She sat one seat ahead of me on the bus. She was dressed in comfortable jeans that had seen a million wear-wash-dry cycles. A warm soft sweater. A hoodie. Clogs. Her brownish-red hair was pulled back with a simple rubber band. No makeup that I could see on her pale, freckled face. Glasses. She appeared to be in her early 30s, though everyone will tell you I am a poor judge of age.
Her posture was tired and slumped. Her knees pressed up against the seat in front of her, her feet dangling, her body curled into a comfortable curlycue. She would lean into the window, her cheek pressed against the cool glass, where outside it was raining, pouring, somewhere an old man snoring, oh, no, that’s thunder or the roar of passing traffic.
I know she wasn’t dressed up. I know she was dressed in comfortable, comforting clothes. I could tell she had a bit of the geek in her, a little bit of social misfit. It felt familiar to me. I could look out from my turned-up collar, my lower face shrouded in gray scarf, from eyes shaded from the pale fluorescent light by the brim of my battered baseball cap, and I felt a connection. We were both shielding ourselves from human contact with our unkempt clothing.
I watched her thumb through and occasionally read from a pamphlet on exercise and diet. I wondered if she had just come from a doctor’s office. Was her apparent sadness due to an illness? She did not look overweight to me, even in her oversized clothes. I wanted to say something to her, anything.
I said nothing.
Her stop arrived, one stop before my own. She stood, turned, walked off the bus, and vanished into the gray deluge. The doors closed. The bus continued. I rang the bell.

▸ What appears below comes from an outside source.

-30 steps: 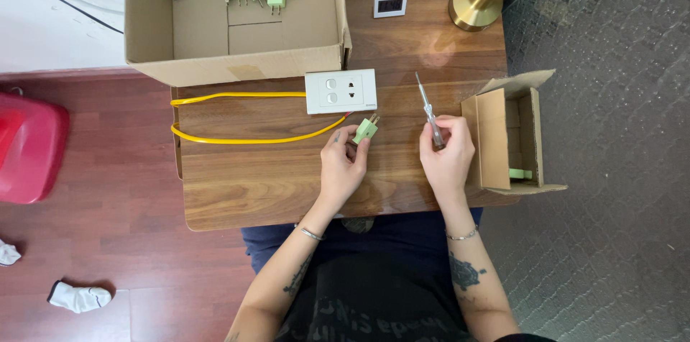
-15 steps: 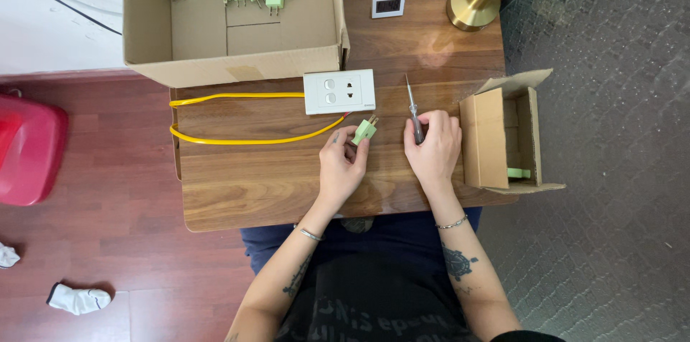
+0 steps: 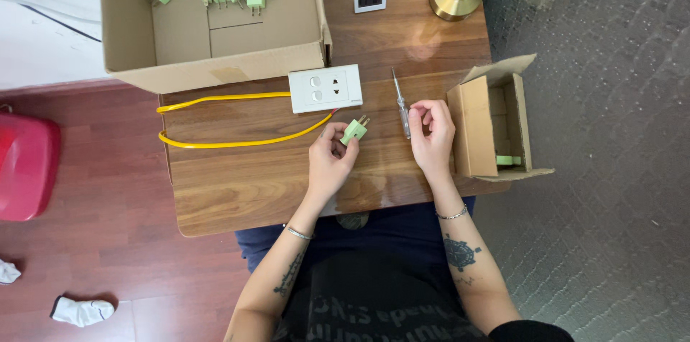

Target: The person assembles a power plug by inserting a metal prong into a plastic plug housing and tightening it using a screwdriver.

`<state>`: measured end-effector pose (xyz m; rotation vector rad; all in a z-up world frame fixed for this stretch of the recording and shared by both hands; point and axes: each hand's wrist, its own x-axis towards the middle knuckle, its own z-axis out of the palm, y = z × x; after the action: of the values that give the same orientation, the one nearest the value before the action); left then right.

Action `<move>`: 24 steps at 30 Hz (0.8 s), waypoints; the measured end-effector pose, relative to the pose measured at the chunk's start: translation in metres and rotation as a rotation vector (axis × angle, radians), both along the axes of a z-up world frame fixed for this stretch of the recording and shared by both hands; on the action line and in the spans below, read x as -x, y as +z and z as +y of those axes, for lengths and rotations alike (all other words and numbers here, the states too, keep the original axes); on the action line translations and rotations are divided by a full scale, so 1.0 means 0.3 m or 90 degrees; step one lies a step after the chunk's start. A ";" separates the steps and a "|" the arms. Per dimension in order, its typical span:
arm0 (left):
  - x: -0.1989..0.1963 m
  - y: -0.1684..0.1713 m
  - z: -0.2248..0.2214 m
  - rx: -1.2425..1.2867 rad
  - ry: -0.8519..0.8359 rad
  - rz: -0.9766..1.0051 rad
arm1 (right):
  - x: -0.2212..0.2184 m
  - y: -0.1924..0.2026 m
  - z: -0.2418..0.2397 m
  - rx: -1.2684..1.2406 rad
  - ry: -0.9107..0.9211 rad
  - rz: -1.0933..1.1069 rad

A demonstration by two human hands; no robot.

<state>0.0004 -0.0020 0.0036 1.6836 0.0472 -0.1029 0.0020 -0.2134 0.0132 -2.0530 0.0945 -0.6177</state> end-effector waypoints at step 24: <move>-0.034 0.379 -0.673 -0.061 -0.473 -0.242 | -0.004 -0.106 -0.057 -0.171 -0.042 0.061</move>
<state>0.0104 -0.2040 0.1172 1.7154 -0.8729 -0.3367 0.0031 -0.2306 -0.0187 -1.8243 0.2869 -0.5172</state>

I stood up… and looking into the seat she had just vacated, there was a white plastic bag, with two bottles just visible inside, one a medicinal green, the other a warm and healthy red. As the bus stopped for me, without a conscious thought, I grabbed the bag, and dove out the door, and ran back towards the other stop.
She was sick, and she left her prescription on the bus! I could find her, and return it to her, and be a hero!

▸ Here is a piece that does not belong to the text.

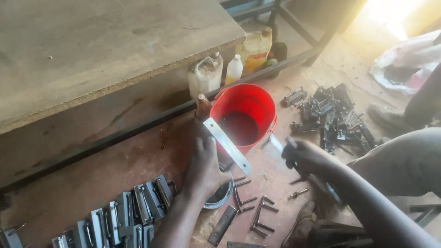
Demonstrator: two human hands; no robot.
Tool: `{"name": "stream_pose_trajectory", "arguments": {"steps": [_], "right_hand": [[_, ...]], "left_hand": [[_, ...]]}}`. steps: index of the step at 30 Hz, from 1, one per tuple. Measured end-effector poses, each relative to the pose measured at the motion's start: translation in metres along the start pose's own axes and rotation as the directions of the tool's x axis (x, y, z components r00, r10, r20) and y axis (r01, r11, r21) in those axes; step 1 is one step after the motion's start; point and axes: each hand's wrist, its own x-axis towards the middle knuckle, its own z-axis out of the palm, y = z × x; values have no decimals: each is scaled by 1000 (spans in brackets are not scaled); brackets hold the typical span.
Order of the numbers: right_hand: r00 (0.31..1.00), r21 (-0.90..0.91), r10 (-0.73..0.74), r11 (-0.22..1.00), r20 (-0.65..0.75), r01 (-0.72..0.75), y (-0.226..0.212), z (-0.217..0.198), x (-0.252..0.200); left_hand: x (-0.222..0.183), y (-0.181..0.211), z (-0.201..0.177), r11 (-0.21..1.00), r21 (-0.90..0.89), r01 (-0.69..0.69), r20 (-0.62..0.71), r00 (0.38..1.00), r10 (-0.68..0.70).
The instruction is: Painting metal brackets using a brush and black paint in a workshop environment.
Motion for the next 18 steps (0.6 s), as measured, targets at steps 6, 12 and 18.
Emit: {"name": "stream_pose_trajectory", "arguments": {"steps": [6, 12, 18], "right_hand": [[814, 147, -579, 810, 45, 567, -21, 38, -38], [765, 59, -618, 783, 182, 619, -24, 53, -9], [891, -161, -423, 880, 163, 447, -46, 71, -55]], "left_hand": [[1, 5, -1, 993, 102, -55, 34, 998, 52], [11, 4, 8, 985, 163, -59, 83, 995, 46], [14, 8, 11, 992, 123, -19, 143, 990, 2]]}}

My shoes splashed in the puddles, the rain beat down on me, ran into my eyes… I ran the two blocks back to her stop, the bag dangling from my hand.
She was nowhere to be seen. I looked all directions, but she had gone. Where, I could not tell. I tried a couple of options but no luck.
I walked back to my house. Rain still poured down on me. I had had a story, had seen how it would have been in that instant before grabbing the bag and leaping off the bus. That story did not coalesce. I wondered now if I had actually prevented her from getting her medicine back, rather than helping her find it. Surely she would notice she had left the bag behind, and she would first try to contact Tri-Met, but they would not be able to help her.
In the rain, my brain came up with another story; these were prescriptions, and oftentimes the patient’s name is printed on the labels. Once I got home, I could look her up, and call her to let her know I had saved her medicine, and her health. It was raining hard so I had to wait until I was safely inside and dry.
When I opened the bag, in the warmth of my living room, however, I saw not two bottles of medicine, but a small green bottle of dishwashing soap, and a small red bottle of laundry detergent. No receipt. No identifying information at all.